Version 1 of the ESA/ESO/NASA Photoshop FITS Liberator was completed in July 2004 by imaging scientists at the European Space Agency (ESA), the European Southern Observatory (ESO), and NASA. Version 1 allowed all types of FITS images to be opened and also some limited interaction with the images.

Version 2

 The preview window
 Histogram
 Tools
 Statistics
 Advanced tools for scaling and stretch

The basic workflow is to open a FITS image, study it in the Preview window, adjust the black-and-white levels (6) to give a reasonable contrast and then set the input range for the scaling of the image by clicking the Auto Scaling Button (7). Now, different values of the Scaled Peak level can be tested to scale the image to better fit with one of the possible Stretch functions (8).

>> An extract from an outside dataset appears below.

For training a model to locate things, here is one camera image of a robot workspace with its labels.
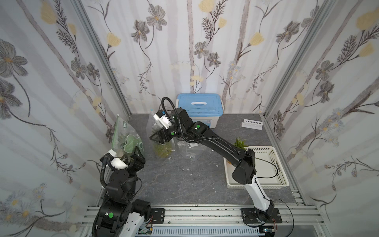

Version 2 of the ESA/ESO/NASA Photoshop FITS Liberator image processing software made it both easier and faster to create colour images from raw observations. Updates included:
 FITS images with up to 4 billion grey scales can be processed (32 bit support). 
 FITS images with up to 500 million pixels or more can be processed (100 times larger than standard images from a digital camera).
 Re-designed workflow and user interface. The plug-in remembers previous settings.
 New options for advanced scaling and stretching.

An entire section of v2.0 was dedicated to metadata input and the user also had access to a text version of the original FITS header.

With the advent of the FITS Liberator v2.0, it became possible for people at home to create spectacular pictures like the iconic Hubble image Pillars of Creation in a matter of minutes.

An updated version of the software containing new scaling and stretching tools is available that allows better manipulation of astronomical images. An update in v2.1 is the ability for users to embed descriptive information about the image and what it shows directly within the final image. Based on a new standard for Astronomy Visualization Metadata (AVM), this information is stored in the standard manner comparable to that used by digital cameras to record exposure information.

The ESA/ESO/NASA WFPC2 Mosaicator: This new add-on tool works on Hubble WFPC2 images. It will generate a single WFPC2 mosaic file from one WFPC2 file containing four CCD images in individual planes.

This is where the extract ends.